Villalobos sa che tipo di brani scegliere anche in base alle presenze in sala (le donne amano l’armonia, gli uomini il ritmo puro). Anche la musica elettronica e house hanno una loro anima, una loro personalità: esiste una differenza – sostanziale - tra i due generi, e tra un brano da usare come "base" o un altro, "percussivo" da usare per dare al brano di base una diversa personalità. La musica ha un suo colore, per "usarla" e proporla nel giusto modo bisogna essere un profondo conoscitore dell’animo umano, e Villalobos dimostra una notevole esperienza in tal senso.
E’ però difficile imbrigliare la musica in canoni precisi, la musica è universale: Villalobos ha una adorazione per i Depeche Mode ma ascolta di tutto, da sempre, dalla musica classica al jazz, e si diverte con i suoi remix a provare delle contaminazioni: ultimo esperimento un remix del Bolero di Ravel in chiave jazz-house con la direzione del grande direttore Von Karajan.

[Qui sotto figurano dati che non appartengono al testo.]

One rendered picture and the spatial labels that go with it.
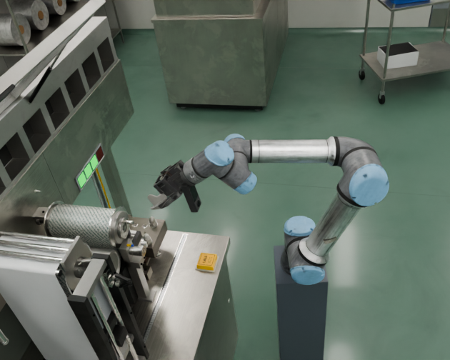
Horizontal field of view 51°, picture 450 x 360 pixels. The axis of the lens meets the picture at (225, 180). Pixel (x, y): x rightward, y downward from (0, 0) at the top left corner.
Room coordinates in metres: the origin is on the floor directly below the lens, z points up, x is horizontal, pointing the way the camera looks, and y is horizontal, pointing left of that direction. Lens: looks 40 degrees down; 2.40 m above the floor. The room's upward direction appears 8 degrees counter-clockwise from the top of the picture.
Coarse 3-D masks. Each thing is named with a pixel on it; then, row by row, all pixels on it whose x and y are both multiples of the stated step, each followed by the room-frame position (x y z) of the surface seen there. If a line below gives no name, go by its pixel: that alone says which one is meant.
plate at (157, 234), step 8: (136, 224) 1.43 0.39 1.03; (144, 224) 1.42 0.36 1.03; (160, 224) 1.40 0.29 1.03; (144, 232) 1.37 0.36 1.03; (152, 232) 1.36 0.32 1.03; (160, 232) 1.36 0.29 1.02; (152, 240) 1.32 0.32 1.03; (160, 240) 1.35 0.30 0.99; (152, 248) 1.28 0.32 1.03; (152, 256) 1.28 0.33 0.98
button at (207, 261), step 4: (200, 256) 1.29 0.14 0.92; (204, 256) 1.29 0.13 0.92; (208, 256) 1.29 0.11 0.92; (212, 256) 1.28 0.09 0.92; (216, 256) 1.29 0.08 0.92; (200, 260) 1.27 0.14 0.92; (204, 260) 1.27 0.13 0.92; (208, 260) 1.27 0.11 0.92; (212, 260) 1.26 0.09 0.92; (196, 264) 1.25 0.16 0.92; (200, 264) 1.25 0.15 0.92; (204, 264) 1.25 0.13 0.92; (208, 264) 1.24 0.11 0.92; (212, 264) 1.24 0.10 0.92; (200, 268) 1.25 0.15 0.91; (204, 268) 1.24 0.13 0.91; (208, 268) 1.23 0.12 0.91; (212, 268) 1.23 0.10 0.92
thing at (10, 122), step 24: (96, 24) 2.06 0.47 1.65; (72, 48) 1.83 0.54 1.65; (96, 48) 1.99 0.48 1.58; (72, 72) 1.77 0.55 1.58; (96, 72) 1.97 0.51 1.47; (24, 96) 1.48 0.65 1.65; (48, 96) 1.59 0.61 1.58; (72, 96) 1.81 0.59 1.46; (0, 120) 1.34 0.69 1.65; (24, 120) 1.43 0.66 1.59; (48, 120) 1.54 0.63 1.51; (0, 144) 1.29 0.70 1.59; (24, 144) 1.39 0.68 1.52; (0, 168) 1.25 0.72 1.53; (24, 168) 1.34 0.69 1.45; (0, 192) 1.22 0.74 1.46
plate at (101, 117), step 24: (120, 72) 2.12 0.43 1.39; (96, 96) 1.87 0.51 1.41; (120, 96) 2.06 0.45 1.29; (72, 120) 1.66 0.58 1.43; (96, 120) 1.82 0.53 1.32; (120, 120) 2.00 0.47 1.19; (48, 144) 1.49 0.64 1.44; (72, 144) 1.61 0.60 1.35; (96, 144) 1.76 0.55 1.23; (48, 168) 1.44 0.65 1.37; (72, 168) 1.56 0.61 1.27; (24, 192) 1.29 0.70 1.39; (48, 192) 1.39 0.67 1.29; (72, 192) 1.50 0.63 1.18; (0, 216) 1.16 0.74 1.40; (24, 216) 1.24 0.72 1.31
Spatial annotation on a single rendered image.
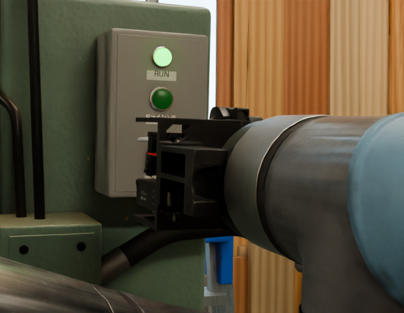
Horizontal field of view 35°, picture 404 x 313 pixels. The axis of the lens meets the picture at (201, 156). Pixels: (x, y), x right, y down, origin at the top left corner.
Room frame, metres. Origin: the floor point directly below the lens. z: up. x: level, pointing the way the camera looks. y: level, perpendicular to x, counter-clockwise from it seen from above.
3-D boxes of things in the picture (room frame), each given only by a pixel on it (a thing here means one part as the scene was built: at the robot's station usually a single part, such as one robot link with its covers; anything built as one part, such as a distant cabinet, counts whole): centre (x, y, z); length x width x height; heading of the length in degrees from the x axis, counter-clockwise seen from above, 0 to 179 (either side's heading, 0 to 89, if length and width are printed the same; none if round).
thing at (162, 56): (0.62, 0.04, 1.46); 0.02 x 0.01 x 0.02; 113
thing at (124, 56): (0.65, 0.05, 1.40); 0.10 x 0.06 x 0.16; 113
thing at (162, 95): (0.62, 0.04, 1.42); 0.02 x 0.01 x 0.02; 113
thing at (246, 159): (0.34, -0.05, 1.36); 0.08 x 0.05 x 0.08; 113
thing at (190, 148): (0.41, -0.01, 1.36); 0.12 x 0.09 x 0.08; 23
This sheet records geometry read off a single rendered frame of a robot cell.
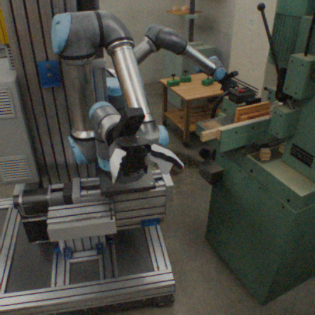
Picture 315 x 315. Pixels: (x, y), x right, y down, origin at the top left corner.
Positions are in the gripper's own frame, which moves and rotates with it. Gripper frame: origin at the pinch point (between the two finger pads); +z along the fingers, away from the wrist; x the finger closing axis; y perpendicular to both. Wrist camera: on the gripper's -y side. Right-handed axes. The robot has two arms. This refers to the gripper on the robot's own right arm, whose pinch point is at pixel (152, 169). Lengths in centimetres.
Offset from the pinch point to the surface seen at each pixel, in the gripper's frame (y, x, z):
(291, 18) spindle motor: -28, -82, -50
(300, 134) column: 15, -85, -29
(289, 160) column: 29, -87, -31
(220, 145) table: 28, -61, -49
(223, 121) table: 24, -72, -65
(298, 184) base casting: 33, -81, -19
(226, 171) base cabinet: 51, -78, -59
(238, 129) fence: 21, -69, -49
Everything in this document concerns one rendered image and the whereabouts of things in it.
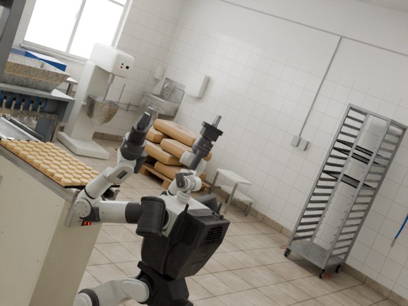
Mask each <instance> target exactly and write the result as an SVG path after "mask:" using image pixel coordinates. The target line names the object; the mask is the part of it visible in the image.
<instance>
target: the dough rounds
mask: <svg viewBox="0 0 408 306"><path fill-rule="evenodd" d="M0 144H1V145H3V146H4V147H6V148H7V149H9V150H10V151H12V152H13V153H14V154H16V155H17V156H19V157H21V158H22V159H23V160H25V161H26V162H28V163H30V164H31V165H32V166H34V167H35V168H37V169H38V170H40V171H41V172H43V173H44V174H45V175H47V176H49V177H50V178H51V179H53V180H54V181H56V182H58V183H59V184H60V185H62V186H65V185H87V184H88V183H89V182H90V181H91V180H92V179H94V178H95V177H97V176H98V175H99V174H100V173H99V172H98V171H96V170H93V168H91V167H90V166H86V164H85V163H83V162H81V161H80V160H79V159H77V158H73V156H72V155H70V154H67V152H66V151H64V150H61V148H59V147H57V146H55V145H54V144H53V143H50V142H46V143H44V142H41V141H38V142H35V141H29V142H28V141H25V140H20V141H18V140H15V139H11V140H8V139H5V138H2V139H1V141H0Z"/></svg>
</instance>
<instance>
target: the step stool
mask: <svg viewBox="0 0 408 306"><path fill-rule="evenodd" d="M216 171H217V173H216V176H215V177H214V180H213V183H212V185H211V188H210V190H209V193H208V194H211V193H212V190H213V188H220V189H223V190H224V191H226V192H227V193H228V195H227V198H226V200H225V203H227V204H226V207H225V210H224V212H223V213H224V214H226V212H227V210H228V207H229V205H230V202H231V201H232V200H235V201H240V202H249V203H250V204H249V205H248V208H247V210H246V213H245V217H247V215H248V213H249V210H250V208H251V205H252V204H253V202H254V200H252V199H251V198H249V197H247V196H246V195H245V194H243V193H241V192H240V191H238V190H237V189H236V188H237V185H238V183H240V184H244V185H251V186H252V183H251V182H249V181H248V180H246V179H244V178H243V177H241V176H239V175H238V174H236V173H235V172H233V171H227V170H224V169H217V170H216ZM219 173H221V174H223V175H224V176H226V177H228V178H229V179H231V180H232V181H234V182H235V185H234V187H232V186H224V185H219V186H216V185H215V183H216V180H217V178H218V176H219ZM233 197H235V198H233Z"/></svg>
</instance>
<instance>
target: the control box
mask: <svg viewBox="0 0 408 306"><path fill-rule="evenodd" d="M73 204H74V202H72V204H71V207H70V210H69V213H68V216H67V219H66V222H65V226H67V227H75V226H86V225H88V222H86V224H85V223H84V220H83V219H80V217H79V216H77V215H76V214H75V211H74V210H73ZM83 224H85V225H83ZM89 224H90V225H97V224H101V223H97V222H91V223H89Z"/></svg>
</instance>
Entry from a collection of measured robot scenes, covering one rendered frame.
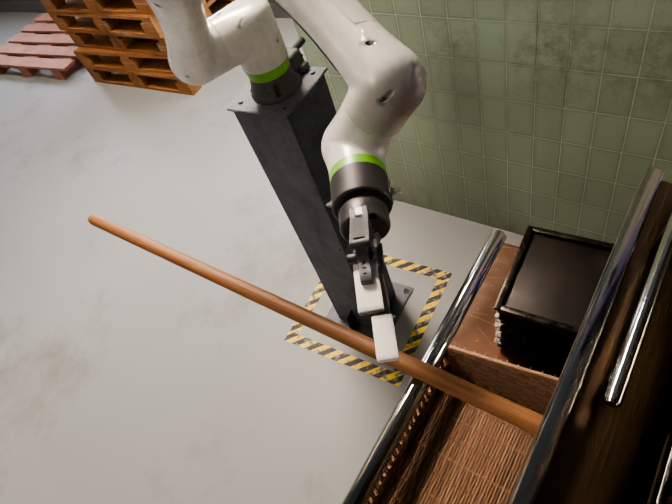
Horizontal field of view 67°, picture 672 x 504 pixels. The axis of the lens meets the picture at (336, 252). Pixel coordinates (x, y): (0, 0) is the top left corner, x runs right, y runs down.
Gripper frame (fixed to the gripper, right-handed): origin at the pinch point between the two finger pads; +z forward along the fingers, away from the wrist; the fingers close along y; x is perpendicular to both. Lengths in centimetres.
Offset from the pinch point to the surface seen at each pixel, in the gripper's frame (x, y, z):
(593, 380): -22.0, -1.1, 10.7
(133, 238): 57, 25, -48
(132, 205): 162, 155, -201
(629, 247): -30.9, -3.0, -3.7
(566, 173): -70, 98, -104
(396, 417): 1.3, 23.3, 3.4
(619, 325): -26.9, -1.0, 4.9
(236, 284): 29.5, 22.7, -27.7

Quindi la musica come vita, come comunicazione, come filosofia di vita.
Il documentario segue Villalobos nel suo lavoro, e come già detto lascia ampio spazio alla sua musica, mostrandoci e permettendoci di "ascoltare" alcune parti delle sue serate.
Un bell’esperimento, il regista riesce a tenere in equilibrio racconto e musica. E ci fa scoprire un interessante artista.
L’assenza di un’introduzione del protagonista, forse lo dare per scontato che lo si conosca vista la sua fama, è forse l’unica pecca della pellicola.
Consigliato a chi "fa" la musica, e a chi la ama.

La frase: "E’ una questione di frequenze: alte, basse e medie".